A wide variety of appliances are available. For this case, we show the use of Wordpress (of course :-). The Wordpress virtual machine private cloud list gives download links. This contains the appliance image of Ubuntu, middleware and Wordpress in a zip file containing

  • A OVF metadata file
  • A VMDK disk image
We only use the VMDK file.

Loading the VMDK into Glance

A VMDK file is a disk image like a QEMU KVM qcow2 one. KVM also supports VMDK so it is possible to load it directly into Glance. Alternatively, it can be converted into qcow2 using qemu-img if this is needed.

glance image-create --name wordpress-bitnami-vmdk  --file bitnami-wordpress-4.1-0-ubuntu-14.04-OVF-disk1.vmdk --disk-format vmdk --container-format=bare 

This creates the entry into Glance so that new VMs can be created.

Creating a new VM

The VM can then be instantiated from this image. 
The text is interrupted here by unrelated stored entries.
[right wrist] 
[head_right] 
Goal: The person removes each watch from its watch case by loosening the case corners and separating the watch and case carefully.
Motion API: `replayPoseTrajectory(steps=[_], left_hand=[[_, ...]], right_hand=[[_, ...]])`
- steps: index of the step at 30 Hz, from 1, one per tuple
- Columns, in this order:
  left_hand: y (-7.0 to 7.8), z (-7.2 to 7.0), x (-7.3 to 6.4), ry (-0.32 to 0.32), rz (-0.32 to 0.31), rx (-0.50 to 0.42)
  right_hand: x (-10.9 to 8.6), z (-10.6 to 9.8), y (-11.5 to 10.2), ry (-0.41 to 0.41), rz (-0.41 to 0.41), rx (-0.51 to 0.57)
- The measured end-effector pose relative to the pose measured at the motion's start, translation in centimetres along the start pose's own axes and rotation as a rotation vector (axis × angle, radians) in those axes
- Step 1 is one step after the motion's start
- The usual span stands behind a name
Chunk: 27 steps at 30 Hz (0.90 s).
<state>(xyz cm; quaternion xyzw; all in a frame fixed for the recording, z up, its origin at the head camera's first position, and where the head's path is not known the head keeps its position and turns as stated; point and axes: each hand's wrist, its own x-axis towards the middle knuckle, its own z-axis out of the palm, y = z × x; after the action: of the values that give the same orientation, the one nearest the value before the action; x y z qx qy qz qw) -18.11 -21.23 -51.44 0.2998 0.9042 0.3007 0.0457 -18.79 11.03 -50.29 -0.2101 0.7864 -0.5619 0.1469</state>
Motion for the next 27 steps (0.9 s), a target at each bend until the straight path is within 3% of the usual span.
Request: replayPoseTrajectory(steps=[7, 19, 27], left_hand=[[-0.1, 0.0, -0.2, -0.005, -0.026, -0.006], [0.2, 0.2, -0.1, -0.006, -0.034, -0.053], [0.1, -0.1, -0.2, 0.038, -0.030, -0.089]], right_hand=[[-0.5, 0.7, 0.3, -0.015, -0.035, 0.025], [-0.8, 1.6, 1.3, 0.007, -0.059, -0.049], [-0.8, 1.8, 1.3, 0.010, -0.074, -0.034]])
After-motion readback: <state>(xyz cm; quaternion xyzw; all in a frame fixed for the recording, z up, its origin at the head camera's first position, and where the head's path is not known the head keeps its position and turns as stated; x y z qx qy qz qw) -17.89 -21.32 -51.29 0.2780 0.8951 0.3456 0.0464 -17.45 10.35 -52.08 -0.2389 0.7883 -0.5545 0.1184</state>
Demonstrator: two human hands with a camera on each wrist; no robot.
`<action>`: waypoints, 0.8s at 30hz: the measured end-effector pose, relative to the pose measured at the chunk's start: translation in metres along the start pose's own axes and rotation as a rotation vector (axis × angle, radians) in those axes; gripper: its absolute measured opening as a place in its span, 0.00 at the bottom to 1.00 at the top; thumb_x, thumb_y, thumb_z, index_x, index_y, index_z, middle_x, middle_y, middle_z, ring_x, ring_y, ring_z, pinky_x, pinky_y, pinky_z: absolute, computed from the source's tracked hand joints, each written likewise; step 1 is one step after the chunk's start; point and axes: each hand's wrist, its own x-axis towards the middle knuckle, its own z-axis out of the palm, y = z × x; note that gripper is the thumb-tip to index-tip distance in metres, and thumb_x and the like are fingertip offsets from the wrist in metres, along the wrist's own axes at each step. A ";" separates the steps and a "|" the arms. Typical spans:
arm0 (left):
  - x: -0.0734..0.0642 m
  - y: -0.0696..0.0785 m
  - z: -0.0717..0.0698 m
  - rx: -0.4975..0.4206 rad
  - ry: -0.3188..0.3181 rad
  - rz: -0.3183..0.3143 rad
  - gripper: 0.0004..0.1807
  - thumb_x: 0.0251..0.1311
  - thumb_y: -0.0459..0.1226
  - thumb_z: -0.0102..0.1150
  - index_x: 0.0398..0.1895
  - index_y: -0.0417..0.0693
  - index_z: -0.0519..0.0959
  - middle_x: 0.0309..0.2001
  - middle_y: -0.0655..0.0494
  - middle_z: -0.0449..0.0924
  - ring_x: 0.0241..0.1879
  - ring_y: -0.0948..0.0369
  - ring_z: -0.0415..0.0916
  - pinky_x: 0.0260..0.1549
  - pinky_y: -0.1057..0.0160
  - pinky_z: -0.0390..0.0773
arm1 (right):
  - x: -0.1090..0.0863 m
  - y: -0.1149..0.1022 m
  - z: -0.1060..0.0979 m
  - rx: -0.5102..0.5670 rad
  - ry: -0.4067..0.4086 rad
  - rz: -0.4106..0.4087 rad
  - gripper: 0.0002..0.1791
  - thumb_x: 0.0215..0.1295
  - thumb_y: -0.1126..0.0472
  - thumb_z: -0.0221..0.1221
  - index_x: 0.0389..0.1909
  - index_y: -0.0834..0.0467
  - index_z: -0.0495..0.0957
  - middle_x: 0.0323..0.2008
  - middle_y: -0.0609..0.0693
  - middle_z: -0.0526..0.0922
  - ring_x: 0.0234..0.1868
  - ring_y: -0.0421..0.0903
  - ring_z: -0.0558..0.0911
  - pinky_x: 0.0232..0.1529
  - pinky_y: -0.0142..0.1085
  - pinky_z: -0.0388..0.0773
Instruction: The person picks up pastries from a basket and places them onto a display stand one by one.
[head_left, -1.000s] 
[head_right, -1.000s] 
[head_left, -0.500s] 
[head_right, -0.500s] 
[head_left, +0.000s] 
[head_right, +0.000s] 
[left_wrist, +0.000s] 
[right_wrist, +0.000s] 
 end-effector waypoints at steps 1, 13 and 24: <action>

nova boot --flavor m1.medium --image wordpress-bitnami-vmdk --key-name keypair hostname

The keyname and hostname text should be replaced by your preferred key pair and VM host name.

Check console

Using the graphical interface, you can see the details of the deployment. Since ssh is not enabled by default, you can't log in. Once booted, you will see a screen such as below which gives instructions on how to access the application.


If you wish to log in to the Linux shell, check the account details at the application page on Bitnami.

Use the application

The application can be accessed using the web URL shown on the console above. This allows you to investigate the potential of the application by running a few simple OpenStack and web commands for a working application instance in a few minutes.


Note: it is important that the application is kept up to date. Ensure you follow the Bitnami updates and ensure appropriate security of the server.